What is being asked
Each line of the data below holding the word "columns" must be copied.

Data shown
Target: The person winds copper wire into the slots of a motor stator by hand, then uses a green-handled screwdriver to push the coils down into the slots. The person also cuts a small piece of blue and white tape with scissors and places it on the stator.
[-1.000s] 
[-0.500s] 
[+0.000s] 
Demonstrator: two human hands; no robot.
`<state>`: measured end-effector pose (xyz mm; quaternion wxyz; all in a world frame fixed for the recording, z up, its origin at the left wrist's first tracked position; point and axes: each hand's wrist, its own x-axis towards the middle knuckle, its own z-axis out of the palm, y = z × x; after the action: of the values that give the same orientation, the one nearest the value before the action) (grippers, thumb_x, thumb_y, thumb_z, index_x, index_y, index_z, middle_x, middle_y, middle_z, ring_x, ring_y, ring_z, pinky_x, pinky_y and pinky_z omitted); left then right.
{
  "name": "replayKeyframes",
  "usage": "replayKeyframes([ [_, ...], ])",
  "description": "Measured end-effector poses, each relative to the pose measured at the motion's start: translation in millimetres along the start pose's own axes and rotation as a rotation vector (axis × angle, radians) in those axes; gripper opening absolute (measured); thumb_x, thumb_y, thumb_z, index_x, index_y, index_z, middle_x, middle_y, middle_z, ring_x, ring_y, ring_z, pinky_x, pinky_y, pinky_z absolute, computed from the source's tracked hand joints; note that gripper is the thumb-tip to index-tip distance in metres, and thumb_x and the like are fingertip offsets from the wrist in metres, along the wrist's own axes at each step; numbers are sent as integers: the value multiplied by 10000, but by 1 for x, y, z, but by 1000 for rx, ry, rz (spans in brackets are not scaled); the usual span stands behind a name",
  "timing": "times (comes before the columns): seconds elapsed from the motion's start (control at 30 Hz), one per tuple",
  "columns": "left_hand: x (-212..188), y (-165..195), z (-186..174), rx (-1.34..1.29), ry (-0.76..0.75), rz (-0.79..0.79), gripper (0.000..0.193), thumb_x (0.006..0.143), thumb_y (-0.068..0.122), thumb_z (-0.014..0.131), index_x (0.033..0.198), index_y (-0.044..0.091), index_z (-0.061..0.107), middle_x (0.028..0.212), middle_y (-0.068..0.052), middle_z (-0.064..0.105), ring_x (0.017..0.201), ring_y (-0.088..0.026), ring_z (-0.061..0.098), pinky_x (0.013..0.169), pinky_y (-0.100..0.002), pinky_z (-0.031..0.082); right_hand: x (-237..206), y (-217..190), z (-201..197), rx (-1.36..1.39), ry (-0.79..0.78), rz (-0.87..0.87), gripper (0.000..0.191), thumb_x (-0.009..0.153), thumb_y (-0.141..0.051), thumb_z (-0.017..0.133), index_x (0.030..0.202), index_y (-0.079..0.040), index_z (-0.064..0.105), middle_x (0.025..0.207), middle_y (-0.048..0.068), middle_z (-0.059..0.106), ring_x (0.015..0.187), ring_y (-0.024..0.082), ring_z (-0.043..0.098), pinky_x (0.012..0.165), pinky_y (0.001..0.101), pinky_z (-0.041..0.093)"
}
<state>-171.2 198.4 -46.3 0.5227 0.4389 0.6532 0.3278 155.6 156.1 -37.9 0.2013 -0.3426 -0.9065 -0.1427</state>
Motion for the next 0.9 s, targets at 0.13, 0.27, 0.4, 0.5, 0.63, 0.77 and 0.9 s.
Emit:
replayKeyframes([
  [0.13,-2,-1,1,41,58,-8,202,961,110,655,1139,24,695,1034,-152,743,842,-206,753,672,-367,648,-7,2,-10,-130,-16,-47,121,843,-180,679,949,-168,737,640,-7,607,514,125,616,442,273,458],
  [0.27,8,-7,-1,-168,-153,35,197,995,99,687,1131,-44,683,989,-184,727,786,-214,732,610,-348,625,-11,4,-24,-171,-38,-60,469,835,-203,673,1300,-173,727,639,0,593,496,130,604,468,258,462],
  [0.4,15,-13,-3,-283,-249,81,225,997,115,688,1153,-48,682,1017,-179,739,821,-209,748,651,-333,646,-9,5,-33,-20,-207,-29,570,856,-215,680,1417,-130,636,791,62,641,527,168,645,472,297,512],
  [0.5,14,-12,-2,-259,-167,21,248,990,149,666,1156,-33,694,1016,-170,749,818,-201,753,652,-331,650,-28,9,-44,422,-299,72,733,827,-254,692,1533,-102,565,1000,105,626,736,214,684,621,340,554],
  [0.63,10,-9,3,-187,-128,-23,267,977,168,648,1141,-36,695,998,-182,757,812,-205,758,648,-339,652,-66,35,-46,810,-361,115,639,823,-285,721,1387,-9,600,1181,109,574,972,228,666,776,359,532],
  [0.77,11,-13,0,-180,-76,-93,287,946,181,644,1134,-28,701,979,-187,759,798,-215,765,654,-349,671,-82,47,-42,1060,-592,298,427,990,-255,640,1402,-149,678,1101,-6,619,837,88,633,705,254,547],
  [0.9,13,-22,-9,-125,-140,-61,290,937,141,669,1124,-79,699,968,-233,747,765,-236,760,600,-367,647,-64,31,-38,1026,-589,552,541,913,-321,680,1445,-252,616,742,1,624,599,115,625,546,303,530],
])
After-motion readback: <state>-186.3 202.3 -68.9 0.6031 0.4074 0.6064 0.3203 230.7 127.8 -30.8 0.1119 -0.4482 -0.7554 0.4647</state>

Output below
  "timing": "times (comes before the columns): seconds elapsed from the motion's start (control at 30 Hz), one per tuple",
  "columns": "left_hand: x (-212..188), y (-165..195), z (-186..174), rx (-1.34..1.29), ry (-0.76..0.75), rz (-0.79..0.79), gripper (0.000..0.193), thumb_x (0.006..0.143), thumb_y (-0.068..0.122), thumb_z (-0.014..0.131), index_x (0.033..0.198), index_y (-0.044..0.091), index_z (-0.061..0.107), middle_x (0.028..0.212), middle_y (-0.068..0.052), middle_z (-0.064..0.105), ring_x (0.017..0.201), ring_y (-0.088..0.026), ring_z (-0.061..0.098), pinky_x (0.013..0.169), pinky_y (-0.100..0.002), pinky_z (-0.031..0.082); right_hand: x (-237..206), y (-217..190), z (-201..197), rx (-1.36..1.39), ry (-0.79..0.78), rz (-0.87..0.87), gripper (0.000..0.191), thumb_x (-0.009..0.153), thumb_y (-0.141..0.051), thumb_z (-0.017..0.133), index_x (0.030..0.202), index_y (-0.079..0.040), index_z (-0.064..0.105), middle_x (0.025..0.207), middle_y (-0.048..0.068), middle_z (-0.059..0.106), ring_x (0.015..0.187), ring_y (-0.024..0.082), ring_z (-0.043..0.098), pinky_x (0.012..0.165), pinky_y (0.001..0.101), pinky_z (-0.041..0.093)"

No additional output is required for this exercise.